Aos 36 anos, a antiga atleta natural de Perosinho, em Vila Nova de Gaia, protagoniza a película realizada por Miguel C. Saraiva e produzida através do projeto Betclic NXT, promovido pela empresa de apostas desportivas, aproveitando para retribuir o apoio que sentiu durante a carreira.
“Sempre tive muitos apoiantes, Portugal sempre me apoiou, e também acho que devem saber onde estou, porque desapareci muito rapidamente”, admitiu.
Nesse sentido, Vanessa Fernandes sofreu com o fim da carreira, após ter sido suplente na maratona nos Jogos Rio2016, e tentado, no ano seguinte, o regresso ao triatlo.
“Estão a ver uma ressaca? É mais ou menos assim. Quando saí do desporto senti esse impacto. É o desvincular de uma identidade, quebrando tudo o que acreditei sobre mim durante a carreira, para entrar numa nova vida e uma nova linha de pensamento. A viver o mais simples possível”, admitiu.
Numa mudança que, segundo a própria, é radical e relaxante.
“Fui tão habituada a viver com estímulos, para ganhar, para conquistar prémios, dinheiro, fama e patrocínios. E agora tenho de saber viver nessa simplicidade e é um alívio muito grande. Preciso de pouco para me amar e é nessa simplicidade que me vou encontrando e me sinto bem. E tenho também tentado resgatar a minha parte feminina, que foi aniquilada durante muitos anos”, explicou.
Admitindo que gostaria de ser treinadora ou ter um papel na formação de jovens, Vanessa Fernandes assumiu ter “muitos sonhos, muitas coisas que gostava de construir”, deixando alguns conselhos a jovens atletas que possam estar a replicar o seu percurso: “Respeita sempre os teus limites e faz apenas o que estás preparada para fazer. E dizer não, quando tivesse de dizer não”.
“Não era a questão de desistir, acho que era de fazer as coisas de maneira diferente e de enfrentar o outro. Às vezes encaramos os treinadores como deuses, quem manda, a quem não se pode dizer que não. Se calhar, devia, quando estava a ser difícil, devia ter dito basta, tendo uma comunicação completamente diferente”, salientou.

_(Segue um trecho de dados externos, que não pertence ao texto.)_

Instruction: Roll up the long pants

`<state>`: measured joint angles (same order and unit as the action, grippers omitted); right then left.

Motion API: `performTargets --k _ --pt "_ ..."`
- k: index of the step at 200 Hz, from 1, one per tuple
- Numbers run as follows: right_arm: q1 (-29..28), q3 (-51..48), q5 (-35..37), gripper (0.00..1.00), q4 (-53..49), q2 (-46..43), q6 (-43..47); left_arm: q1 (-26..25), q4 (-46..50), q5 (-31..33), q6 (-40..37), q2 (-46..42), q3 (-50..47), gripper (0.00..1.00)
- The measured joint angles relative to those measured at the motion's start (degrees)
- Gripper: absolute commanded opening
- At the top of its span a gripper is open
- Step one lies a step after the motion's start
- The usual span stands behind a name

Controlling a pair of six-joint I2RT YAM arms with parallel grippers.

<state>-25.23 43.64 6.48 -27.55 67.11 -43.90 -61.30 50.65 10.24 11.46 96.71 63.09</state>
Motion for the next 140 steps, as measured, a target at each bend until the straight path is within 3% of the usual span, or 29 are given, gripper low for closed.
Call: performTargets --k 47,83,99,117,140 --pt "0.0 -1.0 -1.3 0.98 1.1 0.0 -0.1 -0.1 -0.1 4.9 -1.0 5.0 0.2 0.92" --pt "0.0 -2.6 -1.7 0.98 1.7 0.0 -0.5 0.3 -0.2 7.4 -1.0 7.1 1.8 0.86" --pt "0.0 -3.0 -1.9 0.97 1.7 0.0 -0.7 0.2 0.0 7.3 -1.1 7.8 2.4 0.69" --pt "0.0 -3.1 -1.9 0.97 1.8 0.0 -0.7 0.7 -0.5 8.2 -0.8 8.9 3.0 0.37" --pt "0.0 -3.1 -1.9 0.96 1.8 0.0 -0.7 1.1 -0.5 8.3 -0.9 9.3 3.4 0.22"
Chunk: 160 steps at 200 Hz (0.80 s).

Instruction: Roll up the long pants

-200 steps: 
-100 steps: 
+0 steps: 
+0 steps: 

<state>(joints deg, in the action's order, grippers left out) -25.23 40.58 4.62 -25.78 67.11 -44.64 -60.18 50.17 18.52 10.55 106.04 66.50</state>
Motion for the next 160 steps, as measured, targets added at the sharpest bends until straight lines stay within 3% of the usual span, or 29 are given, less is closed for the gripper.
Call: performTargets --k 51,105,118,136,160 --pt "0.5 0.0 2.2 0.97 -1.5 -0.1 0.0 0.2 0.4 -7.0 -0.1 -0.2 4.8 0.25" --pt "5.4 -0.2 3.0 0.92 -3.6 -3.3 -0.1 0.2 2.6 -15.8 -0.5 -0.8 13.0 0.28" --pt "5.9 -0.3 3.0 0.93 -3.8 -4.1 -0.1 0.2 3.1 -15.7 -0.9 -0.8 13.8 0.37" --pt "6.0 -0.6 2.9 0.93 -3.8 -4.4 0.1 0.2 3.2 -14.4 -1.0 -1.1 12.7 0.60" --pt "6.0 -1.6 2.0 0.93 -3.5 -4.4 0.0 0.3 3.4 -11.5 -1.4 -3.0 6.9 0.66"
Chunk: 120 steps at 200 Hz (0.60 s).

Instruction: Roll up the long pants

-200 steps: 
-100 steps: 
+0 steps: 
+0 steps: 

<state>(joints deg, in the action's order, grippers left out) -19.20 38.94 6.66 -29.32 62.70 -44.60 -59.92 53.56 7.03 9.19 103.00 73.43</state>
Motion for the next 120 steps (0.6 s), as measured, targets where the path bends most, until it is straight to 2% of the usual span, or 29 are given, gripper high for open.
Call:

Depois dos agora assumidos anos de ‘ouro’, com os cinco títulos europeus absolutos consecutivos, entre 2004 e 2008, o recorde de 21 vitórias em taças do mundo e, sobretudo, com o cetro mundial em 2007 e a prata olímpica no ano seguinte, Vanessa Fernandes arriscou na maratona e, na estreia, em novembro de 2015, conseguiu os mínimos para o Rio2016.

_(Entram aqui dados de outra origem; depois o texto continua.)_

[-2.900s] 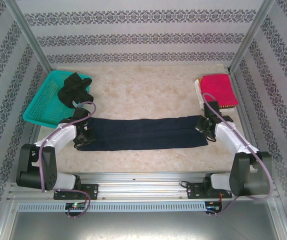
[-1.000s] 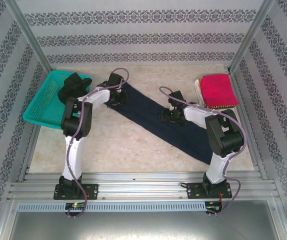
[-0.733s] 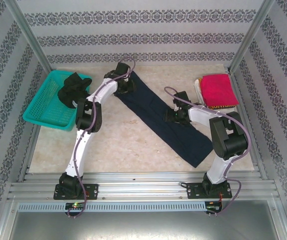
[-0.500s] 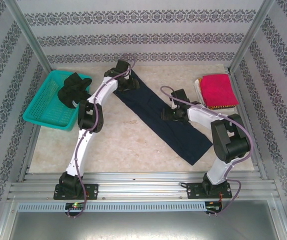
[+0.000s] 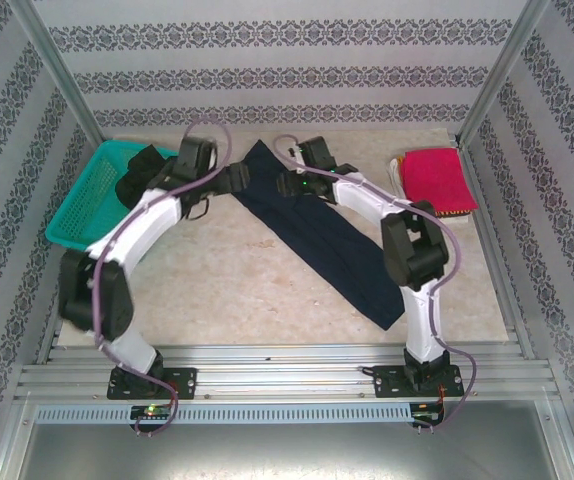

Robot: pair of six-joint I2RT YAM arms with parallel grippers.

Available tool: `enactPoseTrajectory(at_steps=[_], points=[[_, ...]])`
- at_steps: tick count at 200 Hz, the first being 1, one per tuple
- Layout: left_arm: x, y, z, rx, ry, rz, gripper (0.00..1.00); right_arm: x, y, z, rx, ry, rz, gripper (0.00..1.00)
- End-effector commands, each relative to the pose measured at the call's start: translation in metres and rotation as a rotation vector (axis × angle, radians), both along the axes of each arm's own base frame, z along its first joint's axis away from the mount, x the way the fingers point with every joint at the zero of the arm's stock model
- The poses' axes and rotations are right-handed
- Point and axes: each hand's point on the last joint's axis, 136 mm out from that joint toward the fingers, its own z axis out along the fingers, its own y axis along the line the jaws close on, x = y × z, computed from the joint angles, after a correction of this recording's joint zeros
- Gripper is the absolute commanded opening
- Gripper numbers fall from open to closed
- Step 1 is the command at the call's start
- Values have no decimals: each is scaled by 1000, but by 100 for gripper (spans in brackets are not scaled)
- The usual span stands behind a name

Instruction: Fold and stack the t-shirts

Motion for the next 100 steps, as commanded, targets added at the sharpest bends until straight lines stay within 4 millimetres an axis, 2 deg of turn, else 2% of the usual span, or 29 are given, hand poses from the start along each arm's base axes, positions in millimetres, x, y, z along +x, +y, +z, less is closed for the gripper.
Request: enactPoseTrajectory(at_steps=[1,23,43,70,100], points=[[-27,34,-27,31,0,153,100,-4,34,-16,-65,7,138,58],[-64,51,-44,65,49,197,100,-3,54,-38,-146,33,213,56],[-81,59,-51,79,66,217,100,7,54,-61,-196,78,196,55],[-82,59,-53,78,77,217,100,33,37,-68,-219,129,108,54],[-68,39,-49,52,70,155,100,55,2,-78,-114,230,-27,53]])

“Quando as coisas são mais descontraídas, as coisas correm sempre melhor. Mas o meu início no desporto foi superespontâneo. As coisas só começaram a ser mais intensas a partir de 2006 e 2007, quando começou a ficar muito tenso. Porque foi um ‘boom’ muito grande”, realçou.
Questionada sobre se guardava algum rancor, a vice-campeã olímpica assumiu a quota-parte da culpa.
“Eu não falo de mágoas. Houve coisas que me marcaram. Houve atitudes... Por vezes, senti que houve um momento em que não me respeitaram, mas também foi porque eu permiti”, concluiu.